• **Your objective**
It is required that the lines from the top of the listing through the line with "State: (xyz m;" be reproduced exactly, excluding pictures.

• **Information provided**
+ + + + + + +

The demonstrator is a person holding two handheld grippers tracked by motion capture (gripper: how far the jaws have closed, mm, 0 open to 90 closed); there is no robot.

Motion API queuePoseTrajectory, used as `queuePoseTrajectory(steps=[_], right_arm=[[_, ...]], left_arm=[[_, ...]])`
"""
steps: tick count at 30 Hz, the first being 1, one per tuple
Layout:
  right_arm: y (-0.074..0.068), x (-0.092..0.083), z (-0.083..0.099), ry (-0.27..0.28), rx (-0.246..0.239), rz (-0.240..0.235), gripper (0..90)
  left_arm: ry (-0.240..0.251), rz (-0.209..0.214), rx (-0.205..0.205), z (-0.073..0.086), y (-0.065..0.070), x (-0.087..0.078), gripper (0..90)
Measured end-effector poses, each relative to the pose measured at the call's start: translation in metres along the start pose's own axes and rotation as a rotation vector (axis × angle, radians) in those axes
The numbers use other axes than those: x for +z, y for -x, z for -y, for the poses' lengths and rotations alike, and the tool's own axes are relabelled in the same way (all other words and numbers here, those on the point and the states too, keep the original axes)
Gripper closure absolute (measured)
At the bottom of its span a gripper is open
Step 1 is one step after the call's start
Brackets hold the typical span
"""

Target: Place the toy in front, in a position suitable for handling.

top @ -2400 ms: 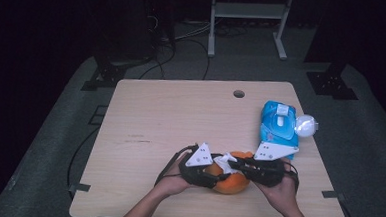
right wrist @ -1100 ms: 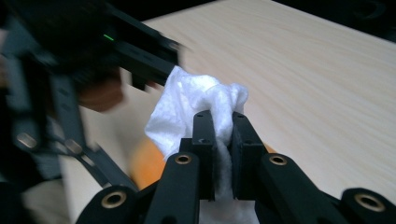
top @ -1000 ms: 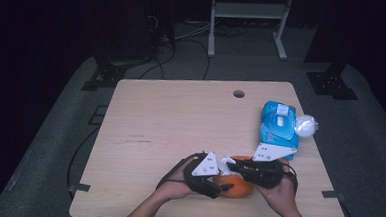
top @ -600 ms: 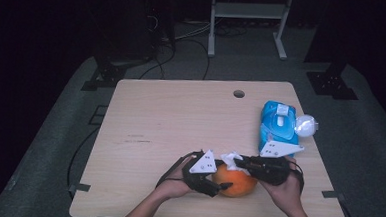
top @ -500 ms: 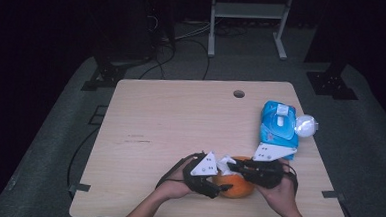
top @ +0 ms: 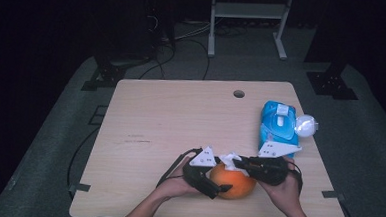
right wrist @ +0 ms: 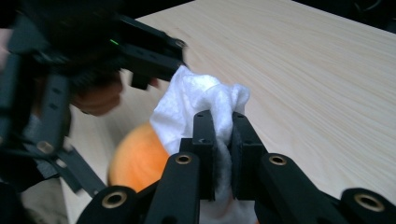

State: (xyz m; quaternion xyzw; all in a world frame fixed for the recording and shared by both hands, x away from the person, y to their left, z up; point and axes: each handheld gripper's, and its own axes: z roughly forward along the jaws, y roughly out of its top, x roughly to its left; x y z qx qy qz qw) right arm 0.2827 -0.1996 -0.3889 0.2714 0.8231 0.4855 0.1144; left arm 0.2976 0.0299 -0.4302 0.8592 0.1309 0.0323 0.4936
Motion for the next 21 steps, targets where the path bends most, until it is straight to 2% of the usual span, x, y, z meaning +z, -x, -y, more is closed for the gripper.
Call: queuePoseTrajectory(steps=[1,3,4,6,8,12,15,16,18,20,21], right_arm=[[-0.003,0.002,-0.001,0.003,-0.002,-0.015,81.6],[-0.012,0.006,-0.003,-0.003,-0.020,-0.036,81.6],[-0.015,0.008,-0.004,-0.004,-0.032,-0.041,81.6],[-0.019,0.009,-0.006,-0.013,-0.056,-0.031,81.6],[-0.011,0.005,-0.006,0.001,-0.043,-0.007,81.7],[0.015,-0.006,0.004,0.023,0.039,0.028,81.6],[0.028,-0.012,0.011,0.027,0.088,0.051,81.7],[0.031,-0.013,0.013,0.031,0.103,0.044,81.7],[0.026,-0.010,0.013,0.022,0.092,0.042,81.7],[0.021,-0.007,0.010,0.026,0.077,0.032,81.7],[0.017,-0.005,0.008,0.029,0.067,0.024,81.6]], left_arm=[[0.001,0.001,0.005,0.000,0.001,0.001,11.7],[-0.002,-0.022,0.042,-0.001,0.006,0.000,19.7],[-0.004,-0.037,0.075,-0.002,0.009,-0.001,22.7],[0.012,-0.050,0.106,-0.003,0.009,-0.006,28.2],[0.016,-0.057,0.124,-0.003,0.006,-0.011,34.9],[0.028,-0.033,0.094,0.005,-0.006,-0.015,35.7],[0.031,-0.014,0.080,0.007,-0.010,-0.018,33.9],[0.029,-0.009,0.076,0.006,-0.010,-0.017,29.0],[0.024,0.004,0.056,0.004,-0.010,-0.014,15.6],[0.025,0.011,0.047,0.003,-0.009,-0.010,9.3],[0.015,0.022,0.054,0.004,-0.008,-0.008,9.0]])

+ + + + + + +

• **Written response**
The demonstrator is a person holding two handheld grippers tracked by motion capture (gripper: how far the jaws have closed, mm, 0 open to 90 closed); there is no robot.

Motion API queuePoseTrajectory, used as `queuePoseTrajectory(steps=[_], right_arm=[[_, ...]], left_arm=[[_, ...]])`
"""
steps: tick count at 30 Hz, the first being 1, one per tuple
Layout:
  right_arm: y (-0.074..0.068), x (-0.092..0.083), z (-0.083..0.099), ry (-0.27..0.28), rx (-0.246..0.239), rz (-0.240..0.235), gripper (0..90)
  left_arm: ry (-0.240..0.251), rz (-0.209..0.214), rx (-0.205..0.205), z (-0.073..0.086), y (-0.065..0.070), x (-0.087..0.078), gripper (0..90)
Measured end-effector poses, each relative to the pose measured at the call's start: translation in metres along the start pose's own axes and rotation as a rotation vector (axis × angle, radians) in those axes
The numbers use other axes than those: x for +z, y for -x, z for -y, for the poses' lengths and rotations alike, and the tool's own axes are relabelled in the same way (all other words and numbers here, those on the point and the states too, keep the original axes)
Gripper closure absolute (measured)
At the bottom of its span a gripper is open
Step 1 is one step after the call's start
Brackets hold the typical span
"""

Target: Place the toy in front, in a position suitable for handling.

top @ -2400 ms: 
right wrist @ -1100 ms: 
top @ -1000 ms: 
top @ -600 ms: 
top @ -500 ms: 
top @ +0 ms: 
right wrist @ +0 ms: 

State: (xyz m; quaternion xyzw; all in a world frame fixed for the recording and shared by both hands, x away from the person, y to their left, z up; point and axes: each handheld gripper's, and its own axes: z roughly forward along the jaws, y roughly out of its top, x roughly to its left; x y z qx qy qz qw) right arm 0.2827 -0.1996 -0.3889 0.2714 0.8231 0.4855 0.1144; left arm 0.2976 0.0299 -0.4302 0.8592 0.1309 0.0323 0.4936

No more output will be given for this exercise.